Ma poi, chi ci guadagna dall’allargamento del passante autostradale bolognese? Amministratori locali e regionali, lobbies economiche e chi gestisce i pedaggi autostradali hanno una risposta univoca: l’automobilista, e in particolare colei o colui che, per ragioni personali e di lavoro, è costretta/o a percorrere frequentemente un tragitto in automobile.
Le nuove corsie d’asfalto, infatti, sarebbero realizzate per favorire lo scorrimento dei veicoli e diminuire il tempo perso da migliaia di pendolari in interminabili code. Detta così, sembrerebbe non fare una piega.
Invece, esclusi coloro che vivono intorno all’asse stradale, chi ha maggiormente da rimetterci dal progetto di allargamento del passante è la/il pendolare. Dice: ma come è possibile? La risposta, in realtà, è abbastanza banale.
Per alcuni decenni ci siamo illuse/i che l’automobile fosse uno dei simboli della nostra libertà e del nostro benessere; abbagliati da questa convinzione, oggi facciamo fatica a vedere che essa rappresenta una costrizione (che qualcuno ci ha imposto, tra l’altro). Ci ruba tempo e vita, inquina i luoghi che viviamo e occupa spazi che, fino a mezzo secolo fa, erano dedicati alla nostra socialità e a quella dei nostri figli.
Chi ha avuto la fortuna di sperimentare uno stile di vita nel quale l’auto, pur restando un veicolo utile in alcune circostanze, non è un mezzo indispensabile per vivere e lavorare, sa che quella delle quattro ruote è una piccola prigione individuale, e che non utilizzare quel quotidianamente un’automobile è uno dei fattori che può far migliorare nettamente la propria qualità della vita. E – attenzione – vivere senza guidare ogni giorno un’auto non è necessariamente una scelta elitaria: milioni di cittadini in molte grandi città europee hanno potuto fare questa scelta. Certo: servono infrastrutture, servizi, e un approccio culturale diverso.

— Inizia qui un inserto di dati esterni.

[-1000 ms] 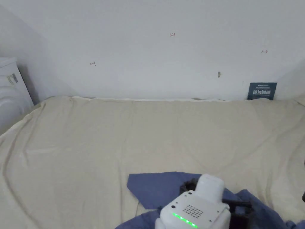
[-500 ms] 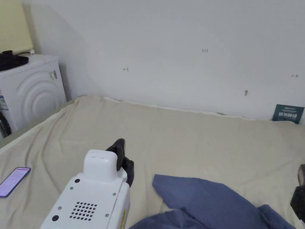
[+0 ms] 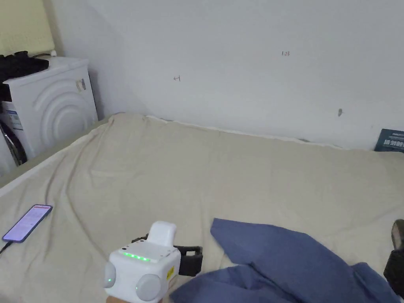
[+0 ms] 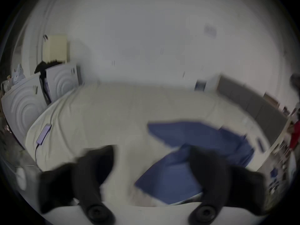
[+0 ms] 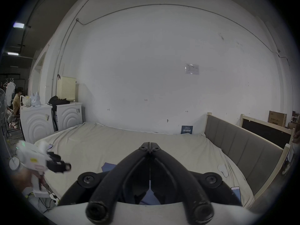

Ed è per questo che voler allargare il passante autostradale di Bologna non è soltanto una scelta contro le prossime generazioni: è anche contro coloro che oggi sono costrette/i a spostarsi quotidianamente in automobile e a incolonnarsi nel traffico, perdendo ore della propria vita seduti al volante. Lo è per ovvie ragioni: la prima è che si allarga un’autostrada perché si vuol vedere crescere il traffico di mezzi pesanti e automobili su quella tratta: perché, diversamente, investirci dei soldi? Da questo punto di vista, la scelta rappresenta una vera e propria beffa: nel momento in cui il mondo inizia a interrogarsi su come, di fronte ai cambiamenti climatici, modificare radicalmente il modo in cui si muovono persone e cose, noi spendiamo i nostri soldi – perché mica ce lo regala qualcuno, l’asfalto – per un’opera frutto del secolo precedente.
La seconda è che, essendo le risorse limitate, se si investono grandi cifre per un’autostrada, quelle stesse risorse non saranno spese per realizzare trasporti pubblici efficienti e percorsi ciclabili sicuri e veloci. Ed è questa la vera condanna che le/gli automobilisti si trovano a dover affrontare: stare in coda, sapendo che saranno costretti a continuare a farlo, e che non potranno beneficiare di un’alternativa a cui hanno diritto. Quell’alternativa passa per il trasporto pubblico e la mobilità dolce, soluzioni che, laddove implementate attraverso infrastrutture, grandi investimenti e una chiara scelta politica di disincentivare l’uso dell’auto, hanno via via migliorato la qualità della vita di milioni di famiglie. Invece, su questa alternativa continuiamo a investire quel che avanza di un bilancio nella quale le infrastrutture dedicate al trasporto su gomma continuano a farla da padrone.
L’allargamento del passante autostradale non è devastante soltanto per l’ambiente e in contraddizione con l’urgente transizione climatica necessaria per garantire alle prossime generazioni un Pianeta vivibile. E’ una scelta irragionevole e irrazionale anche nei confronti di chi, oggi, è costretta/o a percorrere ogni giorno quel tratto di strada: vogliamo davvero continuare a dedicare una parte della nostra vita a stare seduti al volante? Le alternative ci sono, e milioni di persone ne stanno godendo in altre città del mondo, ma c’è chi ha più interesse ad asfaltare un altro po’ di territorio che a offrire alle/ai pendolari la possibilità di spostarsi diversamente.
Quindi, chi ci guadagna davvero dall’allargamento del passante autostradale?